4. The use of a substance for reducing the activity and / or content of the protein of claim 1 in any of the following: Application of H1 in regulating plant seed size; Application of H2 in regulating plant seed weight; Application of H3 in regulating plant yield; Application of H4 in the cultivation of plants with altered seed size, seed weight and / or yield; Applications of H5 in molecular breeding for improving seed size, seed weight and / or yield, or in germplasm resource improvement related to seed size, seed weight and / or yield.
5. The application according to claim 4, characterized in that, The substance includes substances that inhibit the replication, transcription, translation, post-transcriptional modification, and / or post-translational modification of nucleic acid molecules encoding the protein of claim 1.
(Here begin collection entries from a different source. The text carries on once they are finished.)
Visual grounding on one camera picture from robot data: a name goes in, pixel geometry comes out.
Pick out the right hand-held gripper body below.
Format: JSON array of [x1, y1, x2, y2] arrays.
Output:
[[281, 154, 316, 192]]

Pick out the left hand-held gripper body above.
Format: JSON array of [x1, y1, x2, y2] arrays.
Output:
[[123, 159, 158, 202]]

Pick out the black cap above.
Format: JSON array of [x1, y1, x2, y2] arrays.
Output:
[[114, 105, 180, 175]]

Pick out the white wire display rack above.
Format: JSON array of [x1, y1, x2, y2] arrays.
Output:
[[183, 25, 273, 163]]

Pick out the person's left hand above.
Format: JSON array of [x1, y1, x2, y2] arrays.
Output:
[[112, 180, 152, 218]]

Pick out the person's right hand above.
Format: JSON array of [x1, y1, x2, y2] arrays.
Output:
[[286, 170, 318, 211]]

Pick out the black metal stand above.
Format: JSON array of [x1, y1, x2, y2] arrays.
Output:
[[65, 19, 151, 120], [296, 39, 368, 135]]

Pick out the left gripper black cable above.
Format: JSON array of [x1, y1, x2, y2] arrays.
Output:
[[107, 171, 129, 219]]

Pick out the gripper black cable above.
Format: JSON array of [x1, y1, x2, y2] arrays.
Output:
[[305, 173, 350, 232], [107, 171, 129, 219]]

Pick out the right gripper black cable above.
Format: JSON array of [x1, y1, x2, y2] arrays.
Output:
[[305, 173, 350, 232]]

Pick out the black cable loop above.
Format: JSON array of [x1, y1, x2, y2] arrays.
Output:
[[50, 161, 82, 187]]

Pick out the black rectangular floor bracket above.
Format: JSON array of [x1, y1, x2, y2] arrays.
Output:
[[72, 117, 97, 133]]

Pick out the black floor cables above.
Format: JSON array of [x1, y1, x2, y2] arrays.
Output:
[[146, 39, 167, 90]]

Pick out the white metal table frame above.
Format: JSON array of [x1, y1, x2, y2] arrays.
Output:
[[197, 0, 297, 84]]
6. The application according to claim 4 or 5, characterized in that, The substance is sgRNA or a CRISPR / Cas9 system containing said sgRNA, wherein said sgRNA targets the gene encoding the protein of claim 1.
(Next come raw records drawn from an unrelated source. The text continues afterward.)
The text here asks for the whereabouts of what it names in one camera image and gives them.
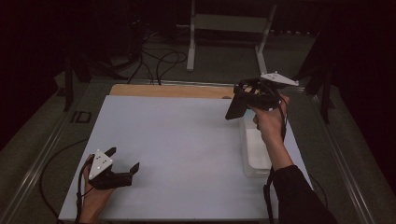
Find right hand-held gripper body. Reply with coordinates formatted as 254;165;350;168
245;71;300;112

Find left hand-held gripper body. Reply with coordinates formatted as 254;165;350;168
88;149;134;190

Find white plastic bin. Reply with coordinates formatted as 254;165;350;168
238;106;281;179

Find person's left hand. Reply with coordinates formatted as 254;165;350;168
81;153;116;216

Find person's right hand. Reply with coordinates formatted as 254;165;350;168
248;94;290;144

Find white metal stand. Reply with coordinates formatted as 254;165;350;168
186;0;278;77

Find black stand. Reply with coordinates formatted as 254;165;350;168
62;52;125;113
289;27;337;125

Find left hand-held gripper cable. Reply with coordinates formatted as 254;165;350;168
75;157;94;224

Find hand-held gripper cable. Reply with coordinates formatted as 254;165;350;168
75;157;94;224
262;92;329;224

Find black rectangular floor bracket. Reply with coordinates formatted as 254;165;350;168
70;110;93;124

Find black floor cable loop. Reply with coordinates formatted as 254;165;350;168
38;138;90;218

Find metal floor rail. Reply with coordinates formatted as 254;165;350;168
0;77;94;224
311;90;376;224

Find black floor cables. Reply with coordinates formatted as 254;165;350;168
125;29;189;86

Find right hand-held gripper cable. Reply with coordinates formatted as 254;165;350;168
262;92;329;224
7. A method for cultivating transgenic plants, characterized in that, The method includes reducing the content and / or activity of the protein described in claim 1 in the target plant to obtain plants with increased seed size, seed weight, and / or yield.
8. The method according to claim 7, characterized in that, The reduction of the content and / or activity of the protein described in claim 1 in the target plant is achieved by reducing the expression level of the gene encoding the protein in the target plant.
9. The method according to claim 8, characterized in that, The reduction of the expression level of the protein-coding gene in the target plant is performed using a CRISPR / Cas9 system, which includes sgRNA targeting the protein-coding gene of claim 1.
10. The application according to any one of claims 1-6 or the method according to any one of claims 7-9, characterized in that, The plant is any one of the following: K1) Dicotyledons; K2) Leguminosae (family legumes); K3) Soybean (Glycine) species.